Meus fofoqueiros de elite, eu mal sentei com o café e já tive que endireitar a coluna porque Babu Santana saiu do BBB 26 pela porta da eliminação, mas entrou no Bate-Papo BBB com a energia de quem ainda estava no meio do paredão, com planilha emocional aberta e pendência afetiva para resolver ao vivo. O homem foi eliminado com 68,62% da média dos votos e, em vez de posar de injustiçado zen, resolveu revisitar o enrosco com Ana Paula Renault sem muito filtro e com bastante convicção.
No programa da madrugada desta quarta, 11, Babu rebateu a leitura de que teria traído a colega ao conversar com adversários e sugerir uma estratégia para enfraquecê-la no jogo. Segundo ele, aquela movimentação vinha de uma percepção antiga sobre o comportamento da jornalista na casa. Eu, que adoro um pós-eliminação com cheiro de roupa mal lavada no tanque da treta, fiquei olhando para a tela como quem acompanha final de novela das nove com grupo de WhatsApp pegando fogo.
Babu disse que já vinha observando sinais de desgaste havia algum tempo. Citou, por exemplo, que a leitura interna era simples, quase matemática de reality, quando determinados nomes iam ao paredão, saíam. Na cabeça dele, sugerir a articulação não foi traição, mas consequência de uma avaliação prática do jogo. É aquele momento em que o participante sai da casa achando que fez xadrez, enquanto parte do público já estava jogando truco com a cara dele.
O ator também afirmou que passou a considerar exageradas algumas atitudes de Ana Paula ao longo da convivência. Disse que a jornalista tomava o espaço das pessoas, lembrou embates dela com outros participantes e afirmou que ela criava conflitos e “novelinhas” com o grupo. Olha, meu amor, quando um brother usa a palavra “novelinha” para falar da colega, eu já sei que a paz daquela sala foi enterrada sem vela e sem coro de anjo.
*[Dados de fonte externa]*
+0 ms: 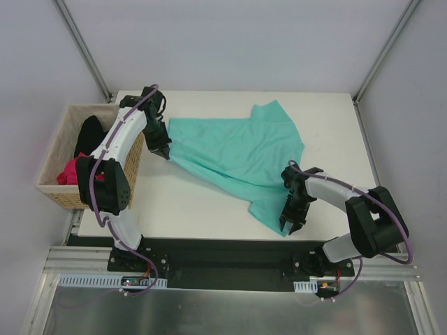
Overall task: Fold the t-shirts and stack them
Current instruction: Grap the side of the flattened tshirt closest away from the robot with both arms
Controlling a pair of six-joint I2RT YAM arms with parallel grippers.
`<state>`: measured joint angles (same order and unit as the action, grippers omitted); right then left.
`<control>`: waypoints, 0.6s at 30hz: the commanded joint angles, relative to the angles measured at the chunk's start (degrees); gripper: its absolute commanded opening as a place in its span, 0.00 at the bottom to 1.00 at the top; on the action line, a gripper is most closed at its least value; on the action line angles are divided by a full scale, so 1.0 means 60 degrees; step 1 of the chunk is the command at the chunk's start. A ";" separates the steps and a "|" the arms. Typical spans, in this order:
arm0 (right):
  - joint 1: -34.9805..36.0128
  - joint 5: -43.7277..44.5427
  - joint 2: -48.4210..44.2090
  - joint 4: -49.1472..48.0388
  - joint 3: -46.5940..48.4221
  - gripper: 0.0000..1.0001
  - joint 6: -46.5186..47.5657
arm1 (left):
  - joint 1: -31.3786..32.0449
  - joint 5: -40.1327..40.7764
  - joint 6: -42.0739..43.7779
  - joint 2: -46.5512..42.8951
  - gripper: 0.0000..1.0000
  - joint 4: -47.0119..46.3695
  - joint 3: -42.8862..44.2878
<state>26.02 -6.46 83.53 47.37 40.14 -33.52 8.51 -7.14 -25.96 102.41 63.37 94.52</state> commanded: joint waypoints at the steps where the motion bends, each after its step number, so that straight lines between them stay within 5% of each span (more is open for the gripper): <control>1: 0.0087 -0.0110 -0.0313 0.0205 -0.0113 0.32 -0.0346 | -0.0115 -0.0144 0.0151 -0.0603 0.00 0.0321 -0.0153; 9: 0.0146 -0.0110 -0.0269 0.0175 -0.0128 0.21 -0.0390 | -0.0115 -0.0071 0.0151 -0.0765 0.00 0.0321 -0.0241; 13: 0.0175 -0.0154 -0.0225 0.0117 -0.0157 0.01 -0.0390 | -0.0115 -0.0041 0.0151 -0.0809 0.00 0.0321 -0.0372; 18: 0.0204 -0.0096 -0.0195 0.0131 -0.0055 0.01 -0.0390 | -0.0130 -0.0012 0.0166 -0.0794 0.00 0.0321 -0.0431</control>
<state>26.65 -6.92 83.20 47.18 39.70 -34.54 8.51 -7.33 -25.96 100.55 63.48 92.27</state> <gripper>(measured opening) 0.018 0.007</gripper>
Num outro trecho, Babu reagiu a uma conversa exibida entre Ana Paula, Jordana Morais e Marciele Albuquerque e reforçou que sua leitura do jogo estava correta. Ele disse que, se pareceu estratégia, traição ou algo estranho, o que se viu depois ajudaria a sustentar a visão dele. Traduzindo do dialeto do confinado ressentido para o português do sofá, Babu quis dizer o seguinte: eu vi antes, falei antes e agora estou vendo gente fingir surpresa com o caos.
Questionado por Gil do Vigor sobre os embates com Ana Paula e se teria passado do ponto, Babu devolveu na lata que a crítica também poderia ser direcionada a ela. Foi um momento delicioso de televisão, confesso. Porque ali já não era mais só justificativa de eliminado. Era acerto de contas com brilho de camarim, aquela sinceridade meio atravessada que nasce quando o contrato com o silêncio já venceu.
Ele ainda citou mudanças de comportamento da adversária dentro do confinamento, mencionando falas do início do programa e atitudes posteriores na rotina da casa. Também negou que tenha criado um personagem para o reality e disse que aquele jeito mais turrão e implicante fazia parte de quem ele é. Eu tive que rir, porque nada mais BBB do que alguém negar personagem justamente no momento mais performático possível, sentado diante de câmeras, apresentadores e VT pronto para virar corte na internet.
Mesmo assim, Babu fez uma concessão. Admitiu que poderia ter comunicado melhor seus incômodos durante o confinamento. E aí, meus bens, mora aquele detalhe saboroso que separa a razão da confusão. Porque ele sustenta a crítica, dobra a aposta contra Ana Paula, mas também deixa escapar que talvez tenha faltado habilidade para transformar desconforto em conversa, e conversa em aliança que não implodisse na primeira curva.
No fim da entrevista, o saldo foi claríssimo. Babu saiu do BBB 26 ainda em guerra fria com Ana Paula Renault, defendendo a própria leitura do jogo e jogando mais lenha numa rivalidade que a casa já tinha cozinhado em fogo alto. Eu pausei tudo para anotar, porque se tem ex-BBB revendo mágoa com vocabulário de novela e pose de réu convicto, tem Kátia Flávia na primeira fila, de taça na mão e sobrancelha em pé.